### The problem
Write out the records again, exactly, leaving none out.

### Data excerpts
'''
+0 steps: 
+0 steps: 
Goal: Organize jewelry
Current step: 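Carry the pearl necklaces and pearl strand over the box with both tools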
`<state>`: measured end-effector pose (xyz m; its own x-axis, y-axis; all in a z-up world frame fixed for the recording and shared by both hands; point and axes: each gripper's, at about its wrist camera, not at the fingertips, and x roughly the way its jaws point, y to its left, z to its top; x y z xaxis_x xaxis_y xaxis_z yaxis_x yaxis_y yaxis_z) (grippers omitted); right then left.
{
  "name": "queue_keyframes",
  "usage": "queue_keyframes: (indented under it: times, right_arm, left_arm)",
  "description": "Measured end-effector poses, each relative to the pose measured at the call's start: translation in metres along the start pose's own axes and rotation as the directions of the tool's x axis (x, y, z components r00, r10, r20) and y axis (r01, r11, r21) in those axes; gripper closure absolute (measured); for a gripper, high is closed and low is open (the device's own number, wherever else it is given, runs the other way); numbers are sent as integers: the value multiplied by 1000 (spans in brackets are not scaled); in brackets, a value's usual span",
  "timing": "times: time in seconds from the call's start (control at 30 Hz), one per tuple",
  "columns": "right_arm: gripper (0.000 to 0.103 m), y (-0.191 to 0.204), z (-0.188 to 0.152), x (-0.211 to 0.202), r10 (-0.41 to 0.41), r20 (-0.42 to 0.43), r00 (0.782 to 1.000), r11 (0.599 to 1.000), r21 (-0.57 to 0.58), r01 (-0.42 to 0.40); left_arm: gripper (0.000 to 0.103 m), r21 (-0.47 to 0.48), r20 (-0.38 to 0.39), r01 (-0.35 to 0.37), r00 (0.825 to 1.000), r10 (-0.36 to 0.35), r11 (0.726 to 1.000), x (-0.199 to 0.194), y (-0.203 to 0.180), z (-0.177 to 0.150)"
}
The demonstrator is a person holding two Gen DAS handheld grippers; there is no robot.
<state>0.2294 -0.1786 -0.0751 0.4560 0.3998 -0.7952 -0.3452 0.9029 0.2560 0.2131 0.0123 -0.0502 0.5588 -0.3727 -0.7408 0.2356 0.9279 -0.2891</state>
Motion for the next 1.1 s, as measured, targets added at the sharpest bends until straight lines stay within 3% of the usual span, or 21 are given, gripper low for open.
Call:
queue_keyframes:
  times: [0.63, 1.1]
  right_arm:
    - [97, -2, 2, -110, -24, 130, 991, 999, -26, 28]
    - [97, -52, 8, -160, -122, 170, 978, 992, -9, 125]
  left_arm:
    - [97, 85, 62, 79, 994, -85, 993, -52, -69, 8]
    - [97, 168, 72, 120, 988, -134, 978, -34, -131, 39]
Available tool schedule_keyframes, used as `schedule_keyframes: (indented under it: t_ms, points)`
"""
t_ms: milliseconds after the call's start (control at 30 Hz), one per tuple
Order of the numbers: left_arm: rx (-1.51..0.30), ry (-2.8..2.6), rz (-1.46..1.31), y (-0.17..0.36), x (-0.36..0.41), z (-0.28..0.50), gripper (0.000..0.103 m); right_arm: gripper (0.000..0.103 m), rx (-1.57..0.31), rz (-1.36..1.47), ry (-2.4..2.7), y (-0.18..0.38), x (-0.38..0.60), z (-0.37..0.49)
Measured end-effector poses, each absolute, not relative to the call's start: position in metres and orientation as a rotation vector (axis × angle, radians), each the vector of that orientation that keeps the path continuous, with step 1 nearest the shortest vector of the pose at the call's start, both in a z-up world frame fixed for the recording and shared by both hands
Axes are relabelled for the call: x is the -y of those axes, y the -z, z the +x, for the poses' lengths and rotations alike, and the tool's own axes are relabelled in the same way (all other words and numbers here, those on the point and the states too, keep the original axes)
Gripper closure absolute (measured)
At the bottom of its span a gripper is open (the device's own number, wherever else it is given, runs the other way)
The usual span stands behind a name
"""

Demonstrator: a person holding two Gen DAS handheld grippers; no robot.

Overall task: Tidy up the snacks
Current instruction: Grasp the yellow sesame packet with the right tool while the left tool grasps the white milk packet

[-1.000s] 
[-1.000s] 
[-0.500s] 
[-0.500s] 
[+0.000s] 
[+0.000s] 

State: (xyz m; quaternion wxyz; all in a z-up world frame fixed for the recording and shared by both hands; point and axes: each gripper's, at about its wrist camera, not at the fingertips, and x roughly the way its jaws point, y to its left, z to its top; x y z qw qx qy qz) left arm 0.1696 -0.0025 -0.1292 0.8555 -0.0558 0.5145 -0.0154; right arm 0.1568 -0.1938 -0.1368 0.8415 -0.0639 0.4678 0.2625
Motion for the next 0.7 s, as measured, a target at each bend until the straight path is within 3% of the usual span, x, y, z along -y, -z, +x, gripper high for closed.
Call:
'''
### Task solution
+0 steps: 
+0 steps: 
Goal: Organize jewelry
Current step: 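Carry the pearl necklaces and pearl strand over the box with both tools
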`<state>`: measured end-effector pose (xyz m; its own x-axis, y-axis; all in a z-up world frame fixed for the recording and shared by both hands; point and axes: each gripper's, at about its wrist camera, not at the fingertips, and x roughly the way its jaws point, y to its left, z to its top; x y z xaxis_x xaxis_y xaxis_z yaxis_x yaxis_y yaxis_z) (grippers omitted); right then left.
{
  "name": "queue_keyframes",
  "usage": "queue_keyframes: (indented under it: times, right_arm, left_arm)",
  "description": "Measured end-effector poses, each relative to the pose measured at the call's start: translation in metres along the start pose's own axes and rotation as the directions of the tool's x axis (x, y, z components r00, r10, r20) and y axis (r01, r11, r21) in those axes; gripper closure absolute (measured); for a gripper, high is closed and low is open (the device's own number, wherever else it is given, runs the other way); numbers are sent as integers: the value multiplied by 1000 (spans in brackets are not scaled); in brackets, a value's usual span",
  "timing": "times: time in seconds from the call's start (control at 30 Hz), one per tuple",
  "columns": "right_arm: gripper (0.000 to 0.103 m), y (-0.191 to 0.204), z (-0.188 to 0.152), x (-0.211 to 0.202), r10 (-0.41 to 0.41), r20 (-0.42 to 0.43), r00 (0.782 to 1.000), r11 (0.599 to 1.000), r21 (-0.57 to 0.58), r01 (-0.42 to 0.40); left_arm: gripper (0.000 to 0.103 m), r21 (-0.47 to 0.48), r20 (-0.38 to 0.39), r01 (-0.35 to 0.37), r00 (0.825 to 1.000), r10 (-0.36 to 0.35), r11 (0.726 to 1.000), x (-0.199 to 0.194), y (-0.203 to 0.180), z (-0.177 to 0.150)"
}
The demonstrator is a person holding two Gen DAS handheld grippers; there is no robot.
<state>0.2294 -0.1786 -0.0751 0.4560 0.3998 -0.7952 -0.3452 0.9029 0.2560 0.2131 0.0123 -0.0502 0.5588 -0.3727 -0.7408 0.2356 0.9279 -0.2891</state>
Motion for the next 1.1 s, as measured, targets added at the sharpest bends until straight lines stay within 3% of the usual span, or 21 are given, gripper low for open.
Call:
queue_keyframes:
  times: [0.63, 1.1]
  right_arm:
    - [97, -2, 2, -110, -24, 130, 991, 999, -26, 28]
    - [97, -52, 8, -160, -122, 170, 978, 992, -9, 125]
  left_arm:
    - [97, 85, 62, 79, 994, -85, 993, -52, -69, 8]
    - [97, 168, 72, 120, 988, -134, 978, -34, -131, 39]
Available tool schedule_keyframes, used as `schedule_keyframes: (indented under it: t_ms, points)`
"""
t_ms: milliseconds after the call's start (control at 30 Hz), one per tuple
Order of the numbers: left_arm: rx (-1.51..0.30), ry (-2.8..2.6), rz (-1.46..1.31), y (-0.17..0.36), x (-0.36..0.41), z (-0.28..0.50), gripper (0.000..0.103 m); right_arm: gripper (0.000..0.103 m), rx (-1.57..0.31), rz (-1.36..1.47), ry (-2.4..2.7), y (-0.18..0.38), x (-0.38..0.60), z (-0.37..0.49)
Measured end-effector poses, each absolute, not relative to the call's start: position in metres and orientation as a rotation vector (axis × angle, radians), each the vector of that orientation that keeps the path continuous, with step 1 nearest the shortest vector of the pose at the call's start, both in a z-up world frame fixed for the recording and shared by both hands
Axes are relabelled for the call: x is the -y of those axes, y the -z, z the +x, for the poses' lengths and rotations alike, and the tool's own axes are relabelled in the same way (all other words and numbers here, those on the point and the states too, keep the original axes)
Gripper closure absolute (measured)
At the bottom of its span a gripper is open (the device's own number, wherever else it is given, runs the other way)
The usual span stands behind a name
"""

Demonstrator: a person holding two Gen DAS handheld grippers; no robot.

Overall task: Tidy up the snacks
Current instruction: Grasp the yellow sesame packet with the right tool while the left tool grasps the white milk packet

[-1.000s] 
[-1.000s] 
[-0.500s] 
[-0.500s] 
[+0.000s] 
[+0.000s] 

State: (xyz m; quaternion wxyz; all in a z-up world frame fixed for the recording and shared by both hands; point and axes: each gripper's, at about its wrist camera, not at the fingertips, and x roughly the way its jaws point, y to its left, z to its top; x y z qw qx qy qz) left arm 0.1696 -0.0025 -0.1292 0.8555 -0.0558 0.5145 -0.0154; right arm 0.1568 -0.1938 -0.1368 0.8415 -0.0639 0.4678 0.2625
Motion for the next 0.7 s, as measured, a target at each bend until the straight path is within 3% of the usual span, x, y, z along -y, -z, +x, gripper high for closed.
Call:

This output is complete, and the exercise is done.